▶ _Directions for this task_: Transcribe the listing verbatim, please, with images dropped.

▶ _Extracted information_:
——————
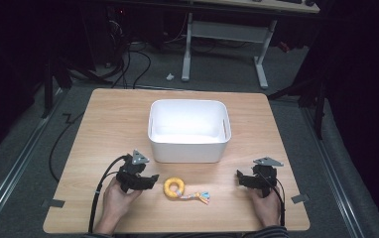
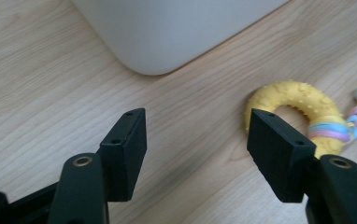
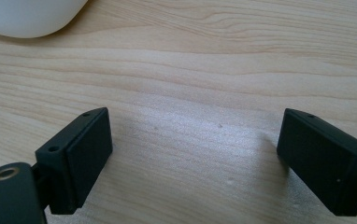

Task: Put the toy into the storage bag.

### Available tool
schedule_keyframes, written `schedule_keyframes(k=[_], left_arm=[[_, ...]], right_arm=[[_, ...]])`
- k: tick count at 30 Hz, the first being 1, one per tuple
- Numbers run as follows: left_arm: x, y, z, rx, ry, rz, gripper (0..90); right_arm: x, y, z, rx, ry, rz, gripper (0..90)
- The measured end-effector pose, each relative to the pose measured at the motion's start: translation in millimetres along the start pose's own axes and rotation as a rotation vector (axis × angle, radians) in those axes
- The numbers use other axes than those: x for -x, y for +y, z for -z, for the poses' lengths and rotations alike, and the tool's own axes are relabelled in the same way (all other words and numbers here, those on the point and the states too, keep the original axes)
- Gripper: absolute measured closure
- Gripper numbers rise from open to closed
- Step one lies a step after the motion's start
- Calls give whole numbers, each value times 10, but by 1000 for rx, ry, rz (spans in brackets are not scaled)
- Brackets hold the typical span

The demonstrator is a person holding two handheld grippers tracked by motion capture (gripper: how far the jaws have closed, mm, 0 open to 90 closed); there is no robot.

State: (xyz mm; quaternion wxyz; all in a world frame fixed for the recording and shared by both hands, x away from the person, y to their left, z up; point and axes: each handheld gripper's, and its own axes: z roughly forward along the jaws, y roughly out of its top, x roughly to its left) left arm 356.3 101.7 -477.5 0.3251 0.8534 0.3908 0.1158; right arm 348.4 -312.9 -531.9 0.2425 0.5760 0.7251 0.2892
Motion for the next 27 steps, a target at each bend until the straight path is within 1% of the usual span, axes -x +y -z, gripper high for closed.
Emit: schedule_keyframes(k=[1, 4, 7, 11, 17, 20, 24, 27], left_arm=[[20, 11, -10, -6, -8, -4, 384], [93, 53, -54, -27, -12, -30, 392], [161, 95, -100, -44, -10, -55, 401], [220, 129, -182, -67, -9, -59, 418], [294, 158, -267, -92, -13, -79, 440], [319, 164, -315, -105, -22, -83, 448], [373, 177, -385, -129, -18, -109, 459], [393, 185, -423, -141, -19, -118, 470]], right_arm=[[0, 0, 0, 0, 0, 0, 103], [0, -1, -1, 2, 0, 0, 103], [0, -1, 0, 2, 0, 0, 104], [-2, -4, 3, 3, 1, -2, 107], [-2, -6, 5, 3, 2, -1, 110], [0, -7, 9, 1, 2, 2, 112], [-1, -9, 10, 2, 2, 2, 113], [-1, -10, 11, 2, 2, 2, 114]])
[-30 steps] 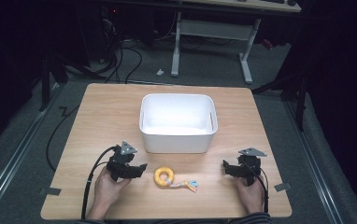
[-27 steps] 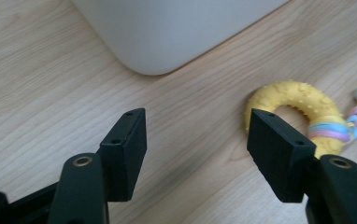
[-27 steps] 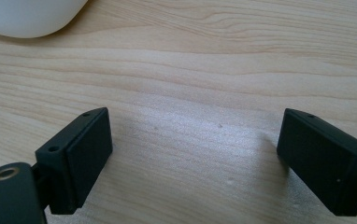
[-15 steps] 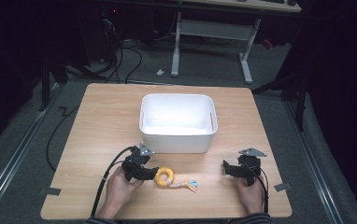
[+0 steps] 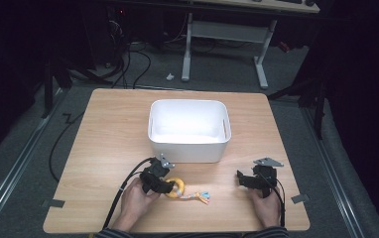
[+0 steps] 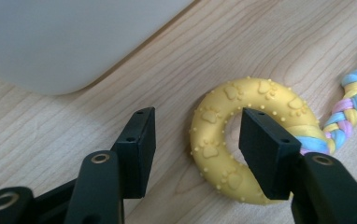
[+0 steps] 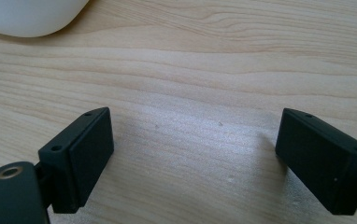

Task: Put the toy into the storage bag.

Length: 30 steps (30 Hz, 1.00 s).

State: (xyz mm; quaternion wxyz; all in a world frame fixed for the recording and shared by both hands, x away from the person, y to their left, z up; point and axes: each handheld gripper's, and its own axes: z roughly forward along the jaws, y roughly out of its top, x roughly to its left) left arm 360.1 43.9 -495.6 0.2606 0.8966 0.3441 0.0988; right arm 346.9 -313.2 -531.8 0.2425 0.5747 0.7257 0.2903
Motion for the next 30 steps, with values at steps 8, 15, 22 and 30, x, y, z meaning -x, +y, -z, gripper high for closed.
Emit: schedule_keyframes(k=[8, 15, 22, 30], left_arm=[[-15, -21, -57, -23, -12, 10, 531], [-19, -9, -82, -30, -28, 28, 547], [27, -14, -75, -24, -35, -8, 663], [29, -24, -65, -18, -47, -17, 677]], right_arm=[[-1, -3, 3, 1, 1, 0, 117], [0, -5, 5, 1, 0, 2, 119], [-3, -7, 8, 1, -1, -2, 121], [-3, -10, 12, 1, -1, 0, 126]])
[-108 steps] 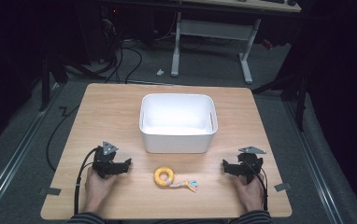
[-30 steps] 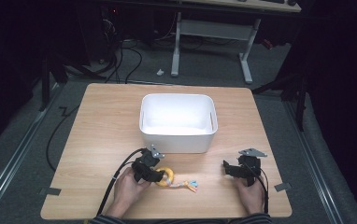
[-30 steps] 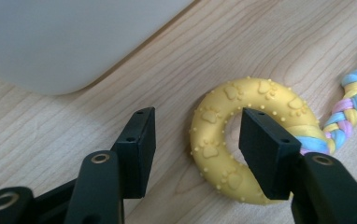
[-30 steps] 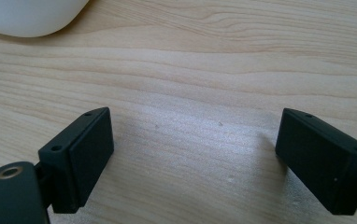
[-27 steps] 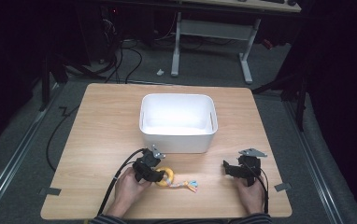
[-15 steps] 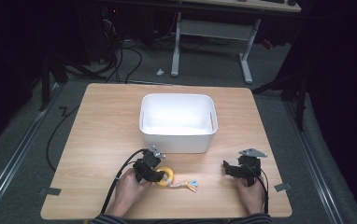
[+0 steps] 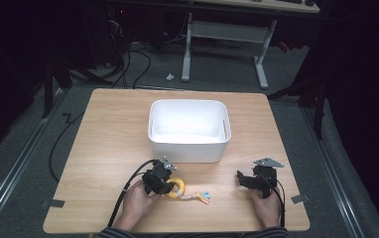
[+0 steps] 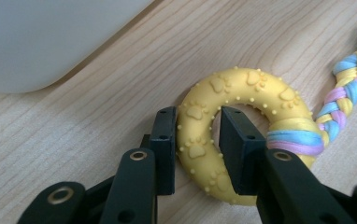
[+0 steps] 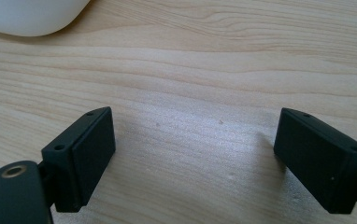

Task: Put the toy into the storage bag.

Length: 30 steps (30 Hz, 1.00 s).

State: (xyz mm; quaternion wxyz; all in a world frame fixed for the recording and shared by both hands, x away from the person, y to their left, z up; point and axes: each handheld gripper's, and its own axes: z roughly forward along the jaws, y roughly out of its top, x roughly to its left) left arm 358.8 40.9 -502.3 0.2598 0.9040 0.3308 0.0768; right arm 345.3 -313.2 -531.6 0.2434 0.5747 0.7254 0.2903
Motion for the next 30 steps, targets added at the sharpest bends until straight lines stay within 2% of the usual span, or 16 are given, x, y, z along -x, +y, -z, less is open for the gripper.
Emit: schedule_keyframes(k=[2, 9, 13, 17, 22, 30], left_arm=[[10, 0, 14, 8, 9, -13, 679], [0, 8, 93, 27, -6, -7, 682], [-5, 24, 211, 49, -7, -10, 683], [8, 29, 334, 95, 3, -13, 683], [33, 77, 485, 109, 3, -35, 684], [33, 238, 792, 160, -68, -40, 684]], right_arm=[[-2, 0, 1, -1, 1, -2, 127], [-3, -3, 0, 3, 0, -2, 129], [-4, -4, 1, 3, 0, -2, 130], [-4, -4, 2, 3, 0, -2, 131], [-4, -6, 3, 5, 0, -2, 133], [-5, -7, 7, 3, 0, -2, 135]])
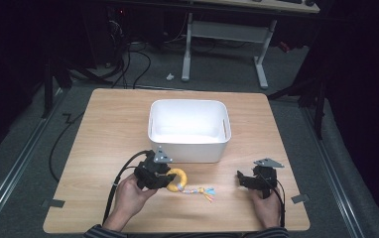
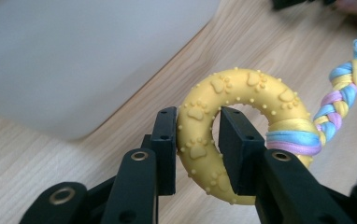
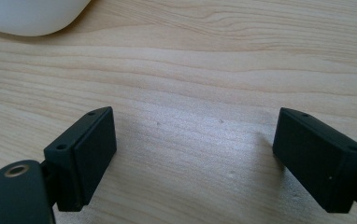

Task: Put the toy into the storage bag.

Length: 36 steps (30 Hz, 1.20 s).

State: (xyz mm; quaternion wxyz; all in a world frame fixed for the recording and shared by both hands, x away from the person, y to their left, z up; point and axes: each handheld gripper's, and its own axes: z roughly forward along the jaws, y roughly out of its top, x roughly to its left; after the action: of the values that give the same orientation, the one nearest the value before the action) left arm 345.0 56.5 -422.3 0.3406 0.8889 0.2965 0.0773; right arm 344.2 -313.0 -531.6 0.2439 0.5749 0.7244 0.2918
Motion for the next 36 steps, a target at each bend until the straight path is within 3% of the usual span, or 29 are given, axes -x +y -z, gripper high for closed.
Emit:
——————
▶ _Exercise answer_:
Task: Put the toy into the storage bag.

### Available tool
schedule_keyframes, written `schedule_keyframes(k=[_], left_arm=[[_, ...]], right_arm=[[_, ...]])`
- k: tick count at 30 Hz, the first being 1, one per tuple
- Numbers run as follows: left_arm: x, y, z, rx, ry, rz, gripper (0..90); right_arm: x, y, z, rx, ry, rz, gripper (0..90)
- The measured end-effector pose, each relative to the pose measured at the motion's start: translation in millimetres along the start pose's own axes and rotation as a rotation vector (axis × angle, radians) in those axes
- The numbers use other axes than those: x for -x, y for +y, z for -z, for the poses' lengths and rotations alike, and the tool's own axes are relabelled in the same way (all other words and numbers here, those on the point and the states too, keep the original axes)
- Gripper: absolute measured closure
- Gripper numbers rise from open to closed
- Step one lies a step after the motion's start
- Calls give whole numbers, each value times 10, but by 1000 for rx, ry, rz (spans in brackets are not scaled)
- Brackets hold the typical span

The demonstrator is a person holding two handheld grippers tracked by motion capture (gripper: how far the jaws have closed, mm, 0 open to 90 closed); there is no robot.

State: (xyz mm; quaternion wxyz; all in a world frame fixed for the recording and shared by both hands, x away from the person, y to their left, z up; point and axes: each handheld gripper's, and its own axes: z roughly forward along the jaws, y roughly out of its top, x roughly to its left) left arm 356.3 101.7 -477.5 0.3251 0.8534 0.3908 0.1158; right arm 348.4 -312.9 -531.9 0.2425 0.5760 0.7251 0.2892
Motion for the next 27 steps, a target at each bend until the straight path is within 1% of the usual span, axes -x +y -z, gripper high for closed.
Emit: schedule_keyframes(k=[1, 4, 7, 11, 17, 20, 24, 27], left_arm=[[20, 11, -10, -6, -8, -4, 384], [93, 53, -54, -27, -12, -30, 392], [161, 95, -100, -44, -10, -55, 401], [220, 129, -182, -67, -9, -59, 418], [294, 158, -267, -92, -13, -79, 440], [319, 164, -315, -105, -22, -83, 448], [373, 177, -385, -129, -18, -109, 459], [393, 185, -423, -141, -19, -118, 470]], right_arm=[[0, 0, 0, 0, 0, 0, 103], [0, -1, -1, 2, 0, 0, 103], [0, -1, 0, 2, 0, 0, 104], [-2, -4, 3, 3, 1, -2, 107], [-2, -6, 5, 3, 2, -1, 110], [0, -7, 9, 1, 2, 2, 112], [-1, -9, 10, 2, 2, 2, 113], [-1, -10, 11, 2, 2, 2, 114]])
[-30 steps] 
[-27 steps] 
[-27 steps] 
[-15 steps] 
[+0 steps] 
[+0 steps] 
[+0 steps] 

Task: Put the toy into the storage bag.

Length: 30 steps (30 Hz, 1.00 s).

State: (xyz mm; quaternion wxyz; all in a world frame fixed for the recording and shared by both hands, x away from the person, y to their left, z up; point and axes: each handheld gripper's, and its own axes: z roughly forward along the jaws, y roughly out of its top, x roughly to its left) left arm 360.1 43.9 -495.6 0.2606 0.8966 0.3441 0.0988; right arm 346.9 -313.2 -531.8 0.2425 0.5747 0.7257 0.2903
Motion for the next 30 steps, with values at steps 8, 15, 22 and 30, x, y, z meaning -x, +y, -z, gripper high for closed.
Emit: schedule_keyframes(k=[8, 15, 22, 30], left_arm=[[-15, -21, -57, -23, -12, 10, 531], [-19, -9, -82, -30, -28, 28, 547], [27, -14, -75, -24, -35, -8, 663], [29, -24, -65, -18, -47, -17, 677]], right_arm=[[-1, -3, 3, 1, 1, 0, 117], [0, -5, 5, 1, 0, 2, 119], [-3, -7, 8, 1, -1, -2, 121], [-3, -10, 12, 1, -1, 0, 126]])
[-108 steps] 
[-30 steps] 
[-30 steps] 
[-30 steps] 
[-27 steps] 
[-15 steps] 
[+0 steps] 
[+0 steps] 
[+0 steps] 

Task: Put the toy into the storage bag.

Length: 30 steps (30 Hz, 1.00 s).

State: (xyz mm; quaternion wxyz; all in a world frame fixed for the recording and shared by both hands, x away from the person, y to their left, z up; point and axes: each handheld gripper's, and its own axes: z roughly forward along the jaws, y roughly out of its top, x roughly to its left) left arm 358.8 40.9 -502.3 0.2598 0.9040 0.3308 0.0768; right arm 345.3 -313.2 -531.6 0.2434 0.5747 0.7254 0.2903
Motion for the next 30 steps, targets added at the sharpest bends until straight lines stay within 2% of the usual span, or 16 are given, x, y, z along -x, +y, -z, less is open for the gripper.
Emit: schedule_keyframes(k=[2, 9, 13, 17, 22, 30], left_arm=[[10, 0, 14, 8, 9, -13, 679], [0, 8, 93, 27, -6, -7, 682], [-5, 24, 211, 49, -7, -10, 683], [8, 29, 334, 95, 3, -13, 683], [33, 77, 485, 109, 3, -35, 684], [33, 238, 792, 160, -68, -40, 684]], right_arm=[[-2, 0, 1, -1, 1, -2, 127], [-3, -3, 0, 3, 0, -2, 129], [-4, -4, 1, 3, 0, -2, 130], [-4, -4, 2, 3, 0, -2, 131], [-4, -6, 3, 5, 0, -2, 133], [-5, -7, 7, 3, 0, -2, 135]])

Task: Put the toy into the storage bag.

Length: 36 steps (30 Hz, 1.20 s).

State: (xyz mm; quaternion wxyz; all in a world frame fixed for the recording and shared by both hands, x away from the person, y to their left, z up; point and axes: each handheld gripper's, and its own axes: z roughly forward along the jaws, y roughly out of its top, x roughly to its left; after the action: of the values that give the same orientation, the one nearest the value before the action) left arm 345.0 56.5 -422.3 0.3406 0.8889 0.2965 0.0773; right arm 344.2 -313.0 -531.6 0.2439 0.5749 0.7244 0.2918
Motion for the next 36 steps, a target at each bend until the straight path is within 3% of the usual span, or 29 are given, axes -x +y -z, gripper high for closed.
Emit:

There is nothing further to add to the answer.